Are you ashamed to talk about your pelvic floor? You're not alone. Millions of women suffer from incontinence and other pelvic floor disorders, but they're often too embarrassed to seek help.
In this episode of The Hormone Prescription Podcast, we're joined by Jana Danielson, a pelvic floor specialist who's here to dish the secrets to pelvic floor success. From how to keep things tight down there to how to manage incontinence, Jana's got the lowdown on everything you need to know about keeping your pelvic floor healthy and happy.
Jana Danielson helps women have better pelvic floor function by using the Cooch Ball, the world’s first patented pelvic floor fitness tool for women. She is an Amazon Best Selling Author, the Founder of Lead Pilates and Lead Integrated Health Therapies, and the Metta District, an online wellness community. Jana has coached and consulted with tens of thousands of women from all over the world to help improve their quality of life, their confidence, and their impact in this world.

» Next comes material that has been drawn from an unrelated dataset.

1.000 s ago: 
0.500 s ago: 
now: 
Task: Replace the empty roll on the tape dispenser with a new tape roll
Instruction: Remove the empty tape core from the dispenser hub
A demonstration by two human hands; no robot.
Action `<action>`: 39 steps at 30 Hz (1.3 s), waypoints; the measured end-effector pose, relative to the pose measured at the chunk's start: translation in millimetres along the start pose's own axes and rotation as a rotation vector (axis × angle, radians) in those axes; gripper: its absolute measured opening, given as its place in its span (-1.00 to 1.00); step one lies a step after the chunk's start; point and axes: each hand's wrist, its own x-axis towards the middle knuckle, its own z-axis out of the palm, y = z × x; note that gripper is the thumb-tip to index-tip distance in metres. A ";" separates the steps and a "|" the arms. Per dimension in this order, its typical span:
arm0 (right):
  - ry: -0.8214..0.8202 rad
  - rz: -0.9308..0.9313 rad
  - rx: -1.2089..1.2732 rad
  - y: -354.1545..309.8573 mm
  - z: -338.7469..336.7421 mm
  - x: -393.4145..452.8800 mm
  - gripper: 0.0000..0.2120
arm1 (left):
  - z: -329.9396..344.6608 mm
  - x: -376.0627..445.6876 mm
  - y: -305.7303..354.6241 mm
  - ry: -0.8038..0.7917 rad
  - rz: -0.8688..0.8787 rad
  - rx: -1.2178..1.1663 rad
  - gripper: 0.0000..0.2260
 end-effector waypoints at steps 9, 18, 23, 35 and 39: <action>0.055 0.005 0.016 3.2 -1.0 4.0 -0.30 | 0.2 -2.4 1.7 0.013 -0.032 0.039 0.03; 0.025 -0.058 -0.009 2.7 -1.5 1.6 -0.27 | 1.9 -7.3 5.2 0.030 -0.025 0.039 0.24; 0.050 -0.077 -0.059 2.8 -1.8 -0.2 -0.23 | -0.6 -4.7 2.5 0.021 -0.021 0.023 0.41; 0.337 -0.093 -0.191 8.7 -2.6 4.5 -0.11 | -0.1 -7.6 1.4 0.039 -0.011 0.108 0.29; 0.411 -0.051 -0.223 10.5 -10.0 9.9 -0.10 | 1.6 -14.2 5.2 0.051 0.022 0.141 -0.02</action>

In this episode, you'll learn:
The symptoms of a weak pelvic floor and how to know if you have one
How the pelvic floor is connected to the whole body and why it's important to keep it strong
The secrets to pelvic floor success
How to keep things tight down there
How to manage incontinence
The importance of pelvic floor health
So, whether you're suffering in silence or just want to learn more about how to take care of your lady parts, this is the episode for you! Tune in now and get started on your journey to pelvic floor success.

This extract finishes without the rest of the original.